Griddy was an American power retailer that formerly sold energy to people in the state of Texas at wholesale prices for a $9.99 monthly membership fee and had approximately 29,000 members. The company itself was based in California.

== History ==
Griddy LLC was incorporated in 2016 in Delaware, but physically located in Playa Vista, California. Some investment was taken from EDF Trading in 2019.

In December 2020, new leadership was appointed. Michael Fallquist (Chief Executive Officer), Christian McArthur (Chief Operating Officer) and Roop Bhullar (Chief Financial Officer) were appointed and an agreement with Macquarie Energy was entered into. All three new appointments had previously worked at Crius Energy (acquired by TXU Energy in 2019).

=== 2021 Texas power crisis ===
During the February 2021 Texas power crisis, some Griddy customers who signed up for the wholesale variable rate plans allowed by the Texas deregulated electricity market found themselves facing bills of over $5,000 for five days of service during the storm. Griddy received media attention for urging its customers to leave the company.

At the time, the Electric Reliability Council of Texas (ERCOT) capped the wholesale price of electricity at $9,000 per megawatt-hour, which translates to $9 per kilowatt-hour. Customers had previously seen the wholesale rates hit that high in August 2019, but only for a 90-minute period, which the company then noted was an unprecedentedly long time at that price. During the February 2021 storm, wholesale rates, and therefore Griddy's rates, were at the maximum for about four days. Griddy advised customers to remove themselves from their system during the storm, and says that over 9,700 accounts did by February 15. On February 17, they asked for PUC approval to switch the remaining customers to a traditional energy provider, but the PUC, which was overwhelmed by the situation, was unable to discuss the matter. Griddy's 29,000 customers were charged $29 million during the storm. On February 15, during the power crisis, the state's Public Utility Commission required ERCOT to set the price to the $9,000 maximum. The commission reasoned that the trading prices for energy - as low as $1,200 - were inconsistent with the supply scarcity.

In the week after the storm, one Chambers County customer filed a proposed class action lawsuit against Griddy, alleging price gouging and seeking $1 billion in relief.

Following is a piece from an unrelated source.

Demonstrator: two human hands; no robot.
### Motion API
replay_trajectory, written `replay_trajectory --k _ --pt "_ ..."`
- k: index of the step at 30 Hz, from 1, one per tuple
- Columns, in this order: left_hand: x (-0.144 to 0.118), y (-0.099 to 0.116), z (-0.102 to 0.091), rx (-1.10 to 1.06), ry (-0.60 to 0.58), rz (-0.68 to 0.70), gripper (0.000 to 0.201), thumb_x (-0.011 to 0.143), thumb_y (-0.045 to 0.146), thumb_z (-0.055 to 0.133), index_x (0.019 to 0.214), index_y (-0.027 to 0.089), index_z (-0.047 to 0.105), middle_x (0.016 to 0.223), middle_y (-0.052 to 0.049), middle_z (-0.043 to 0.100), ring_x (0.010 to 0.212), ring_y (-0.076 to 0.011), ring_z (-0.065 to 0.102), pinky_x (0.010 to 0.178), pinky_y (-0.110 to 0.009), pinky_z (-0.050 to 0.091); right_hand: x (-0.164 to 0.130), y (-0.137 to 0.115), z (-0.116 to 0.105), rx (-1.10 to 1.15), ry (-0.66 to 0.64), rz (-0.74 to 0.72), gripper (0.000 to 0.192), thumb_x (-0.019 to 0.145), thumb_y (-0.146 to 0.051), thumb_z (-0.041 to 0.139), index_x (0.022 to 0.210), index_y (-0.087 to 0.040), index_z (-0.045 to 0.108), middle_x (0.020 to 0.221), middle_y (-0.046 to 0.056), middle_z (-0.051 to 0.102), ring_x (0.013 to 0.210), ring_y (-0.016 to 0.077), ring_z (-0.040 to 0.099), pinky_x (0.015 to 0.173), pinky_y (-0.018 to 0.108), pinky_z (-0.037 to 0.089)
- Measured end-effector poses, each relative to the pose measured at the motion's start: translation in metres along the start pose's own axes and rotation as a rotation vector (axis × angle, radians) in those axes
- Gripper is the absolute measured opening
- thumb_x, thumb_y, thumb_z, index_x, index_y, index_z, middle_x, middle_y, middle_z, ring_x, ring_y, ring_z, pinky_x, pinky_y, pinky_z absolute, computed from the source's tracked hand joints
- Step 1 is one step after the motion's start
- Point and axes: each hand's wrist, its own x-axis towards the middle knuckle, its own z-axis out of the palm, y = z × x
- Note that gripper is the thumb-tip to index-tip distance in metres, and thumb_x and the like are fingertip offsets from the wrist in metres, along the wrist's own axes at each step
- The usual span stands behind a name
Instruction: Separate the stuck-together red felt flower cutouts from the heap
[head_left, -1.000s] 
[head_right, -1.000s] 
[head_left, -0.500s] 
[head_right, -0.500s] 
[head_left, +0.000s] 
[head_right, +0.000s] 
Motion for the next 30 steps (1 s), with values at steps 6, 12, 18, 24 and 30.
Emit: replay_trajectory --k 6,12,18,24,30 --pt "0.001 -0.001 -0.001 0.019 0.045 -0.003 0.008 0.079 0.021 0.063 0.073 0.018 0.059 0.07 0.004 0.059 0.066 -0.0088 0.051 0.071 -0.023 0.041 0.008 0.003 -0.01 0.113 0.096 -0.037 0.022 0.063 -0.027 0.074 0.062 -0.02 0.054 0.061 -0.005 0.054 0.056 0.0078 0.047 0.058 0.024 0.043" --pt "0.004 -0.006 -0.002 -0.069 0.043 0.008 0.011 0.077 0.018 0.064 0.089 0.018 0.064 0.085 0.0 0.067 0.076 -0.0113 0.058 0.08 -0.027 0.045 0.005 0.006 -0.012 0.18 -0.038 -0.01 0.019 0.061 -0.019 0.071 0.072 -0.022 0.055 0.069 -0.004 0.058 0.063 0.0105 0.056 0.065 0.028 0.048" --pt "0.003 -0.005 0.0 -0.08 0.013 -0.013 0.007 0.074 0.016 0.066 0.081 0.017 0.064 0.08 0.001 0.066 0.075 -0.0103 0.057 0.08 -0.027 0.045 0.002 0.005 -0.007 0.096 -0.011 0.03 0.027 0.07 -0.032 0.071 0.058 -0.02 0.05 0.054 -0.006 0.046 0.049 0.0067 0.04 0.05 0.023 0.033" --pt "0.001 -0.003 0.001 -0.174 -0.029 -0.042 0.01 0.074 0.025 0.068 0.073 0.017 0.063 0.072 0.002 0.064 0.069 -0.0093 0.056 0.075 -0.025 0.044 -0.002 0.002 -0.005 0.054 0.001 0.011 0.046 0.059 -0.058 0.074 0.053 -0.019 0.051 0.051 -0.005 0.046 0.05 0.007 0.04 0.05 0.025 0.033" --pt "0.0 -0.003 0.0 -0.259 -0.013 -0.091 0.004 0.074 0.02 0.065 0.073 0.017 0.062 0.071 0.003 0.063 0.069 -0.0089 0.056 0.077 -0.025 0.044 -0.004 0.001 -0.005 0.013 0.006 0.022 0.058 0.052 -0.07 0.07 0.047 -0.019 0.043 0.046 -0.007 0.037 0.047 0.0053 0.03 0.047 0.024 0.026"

Griddy's billing practice was to withdraw money from linked customer financial accounts as charges accrued. Nevertheless, many customers owed money. After the storm, Griddy offered five-month payment plans to customers who owed outstanding balances, but also prohibited customers with outstanding balances from switching to another provider.

On February 26, ERCOT ejected Griddy from the Texas market for nonpayment. Griddy's approximately 10,100 customers were switched to other electricity providers.

The Texas Attorney General filed suit on March 1, charging Griddy with false and misleading practices. The company filed for Chapter 11 bankruptcy (debt restructuring) on March 15, 2021.

In August 2021, Griddy settled the false and misleading practices suit filed by the state of Texas, agreeing to wipe out the debts still owed by its customers. Customers who had paid Griddy could file for refunds.